26 Engineers are COGs that Keep PCAPP Train Moving

The cognizant systems engineer team poses for a photo in front of the Personnel Support Building at the Pueblo Chemical Agent-Destruction Pilot Plant. They will ensure the systems, subsystems, and first-of-a-kind equipment at the plant performs as designed prior to and during operations.
The cognizant systems engineer team poses for a photo in front of the Personnel Support Building at the Pueblo Chemical Agent-Destruction Pilot Plant. They will ensure the systems, subsystems, and first-of-a-kind equipment at the plant performs as designed prior to and during operations.

The Pueblo Chemical Agent-Destruction Pilot Plant (PCAPP) is made up of hundreds of components, circuits and cables; however, there are only 26 cognizant engineers, known as COGs, inside the plant. Their role is essential to starting the plant in 2016.

Cognizant engineers are knowledgeable and experienced in plant systems design, construction and systemization. This group, including startup specialists and automation, design, electrical, mechanical, chemical, and process engineers, make up the cognizant systems engineering team at PCAPP.

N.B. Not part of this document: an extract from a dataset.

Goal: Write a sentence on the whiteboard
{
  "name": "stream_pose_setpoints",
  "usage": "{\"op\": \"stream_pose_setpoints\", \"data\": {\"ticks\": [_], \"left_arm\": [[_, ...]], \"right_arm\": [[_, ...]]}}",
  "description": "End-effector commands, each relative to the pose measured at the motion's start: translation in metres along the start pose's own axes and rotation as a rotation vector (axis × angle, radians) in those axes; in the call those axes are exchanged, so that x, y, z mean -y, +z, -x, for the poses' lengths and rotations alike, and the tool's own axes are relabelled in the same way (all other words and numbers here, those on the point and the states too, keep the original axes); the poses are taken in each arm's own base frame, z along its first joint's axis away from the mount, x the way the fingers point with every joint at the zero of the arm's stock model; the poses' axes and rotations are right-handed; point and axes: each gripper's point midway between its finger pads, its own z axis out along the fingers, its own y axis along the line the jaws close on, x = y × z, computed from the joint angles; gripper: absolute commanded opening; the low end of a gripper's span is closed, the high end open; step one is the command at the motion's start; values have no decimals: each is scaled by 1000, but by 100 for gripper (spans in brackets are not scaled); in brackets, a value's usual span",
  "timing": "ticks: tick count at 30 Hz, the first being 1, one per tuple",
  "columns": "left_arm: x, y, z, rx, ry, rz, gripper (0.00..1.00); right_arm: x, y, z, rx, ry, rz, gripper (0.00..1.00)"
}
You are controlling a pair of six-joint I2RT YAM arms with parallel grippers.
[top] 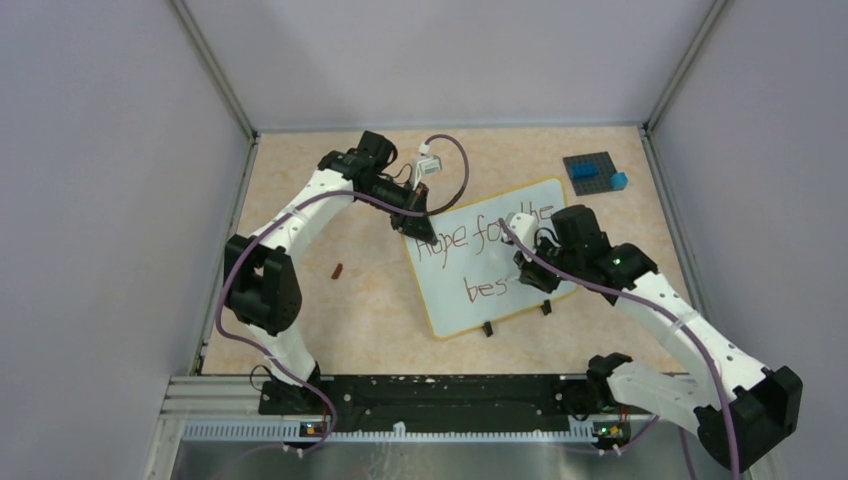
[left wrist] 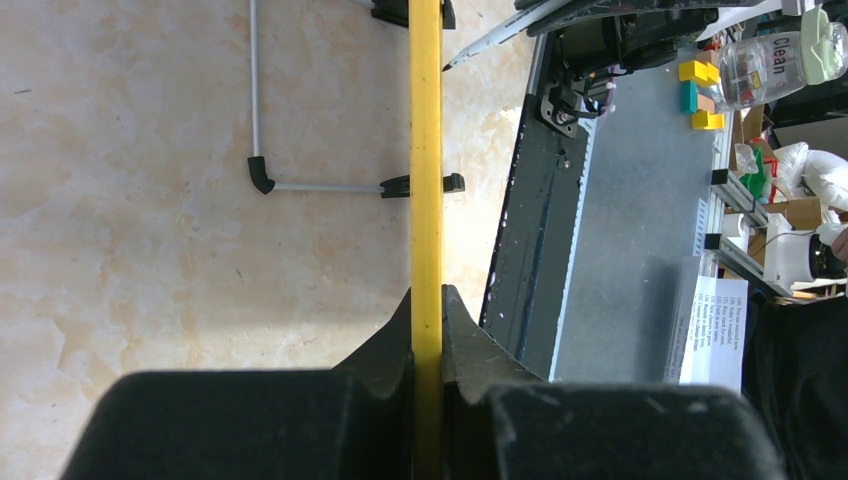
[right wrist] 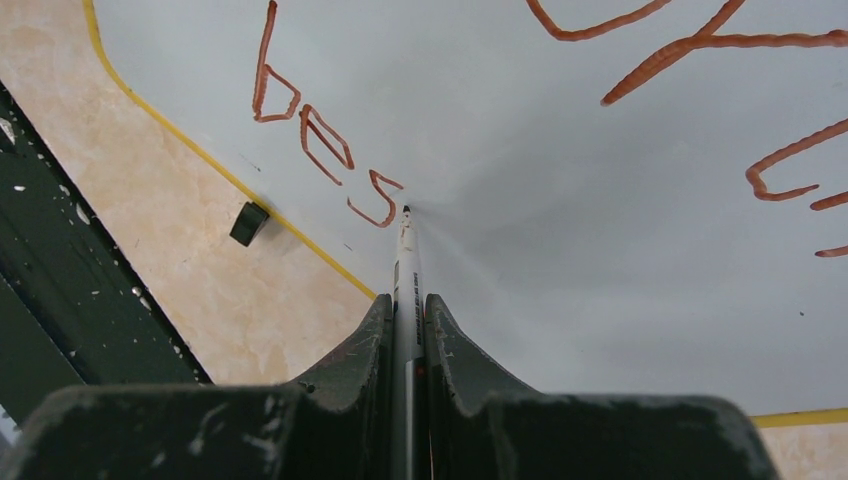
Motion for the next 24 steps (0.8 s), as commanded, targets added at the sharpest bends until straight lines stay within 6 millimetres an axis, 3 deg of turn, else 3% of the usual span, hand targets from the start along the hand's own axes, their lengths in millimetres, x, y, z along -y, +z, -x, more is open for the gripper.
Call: {"op": "stream_pose_setpoints", "data": {"ticks": [1,15,24], "left_arm": [[-5,-4,4,7,116,54,0],[-7,-3,4,5,113,54,0],[-7,-4,3,5,110,53,0]], "right_arm": [[16,-1,16,31,-27,-54,0],[47,-19,-4,-6,1,-132,0],[22,-31,22,82,-14,-2,0]]}}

This team will provide engineering technical support to operations to ensure the plant functions as designed.

“COG engineers have varied backgrounds which are applicable for assuming the role as a COG,” said Mike Clemmons, cognizant systems engineer lead. “The term cognizant system engineer is used to express a job functionality rather than an engineering discipline.”

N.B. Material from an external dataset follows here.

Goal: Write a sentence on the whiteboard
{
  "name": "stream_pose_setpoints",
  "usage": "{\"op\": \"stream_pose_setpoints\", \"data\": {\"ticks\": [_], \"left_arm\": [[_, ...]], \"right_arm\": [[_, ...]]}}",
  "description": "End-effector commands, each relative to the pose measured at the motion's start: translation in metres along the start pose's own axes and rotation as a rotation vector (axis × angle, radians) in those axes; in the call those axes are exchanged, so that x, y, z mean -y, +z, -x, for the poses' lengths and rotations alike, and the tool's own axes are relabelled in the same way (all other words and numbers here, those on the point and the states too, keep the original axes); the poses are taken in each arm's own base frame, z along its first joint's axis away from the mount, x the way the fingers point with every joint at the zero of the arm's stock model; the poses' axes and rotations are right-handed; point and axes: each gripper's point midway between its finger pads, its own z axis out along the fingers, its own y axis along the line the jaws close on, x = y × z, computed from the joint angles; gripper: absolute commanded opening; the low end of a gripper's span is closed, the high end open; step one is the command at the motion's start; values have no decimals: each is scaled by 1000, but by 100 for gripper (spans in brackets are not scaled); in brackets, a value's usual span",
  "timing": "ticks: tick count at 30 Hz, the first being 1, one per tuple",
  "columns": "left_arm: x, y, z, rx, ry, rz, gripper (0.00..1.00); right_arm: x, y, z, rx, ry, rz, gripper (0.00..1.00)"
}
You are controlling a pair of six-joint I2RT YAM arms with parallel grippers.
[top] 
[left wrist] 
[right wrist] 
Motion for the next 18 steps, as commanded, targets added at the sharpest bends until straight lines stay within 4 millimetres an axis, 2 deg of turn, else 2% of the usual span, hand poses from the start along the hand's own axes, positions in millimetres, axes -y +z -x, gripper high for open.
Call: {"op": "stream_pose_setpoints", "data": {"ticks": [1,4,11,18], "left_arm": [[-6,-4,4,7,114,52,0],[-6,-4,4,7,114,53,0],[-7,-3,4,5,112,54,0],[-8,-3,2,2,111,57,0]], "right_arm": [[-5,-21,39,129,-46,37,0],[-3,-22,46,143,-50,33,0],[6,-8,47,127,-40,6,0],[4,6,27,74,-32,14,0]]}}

The team will address opportunities for improving system performance to help minimize any system downtime.

“Each COG will have several systems assigned to them and will require qualification on each system, and there is an alternate COG for each system to provide depth of coverage,” said Clemmons. This specialized group will also provide system health analysis; that is, how well the system is running at all times, looking for factors that are not normal and getting a corrective action started before the system faults or shuts down.

The COGs have been a part of the integrated operational plan early in the project development. Initial hiring of this specialized group of engineers began in early 2014. The team is now fully formed and currently completing required training and qualification. The qualification process includes educational and relevant experience requirements, completion of job-specific training modules, COG-focused required reading plan, a system adoption qualification checklist and final COG qualification requiring an oral board evaluation.

The team has already completed a significant step toward the preparation for agent operations by providing 24/7 DuPont shift engineering support. The COGs will be onsite and while on shift will occupy an office within the Chemical Limited Area.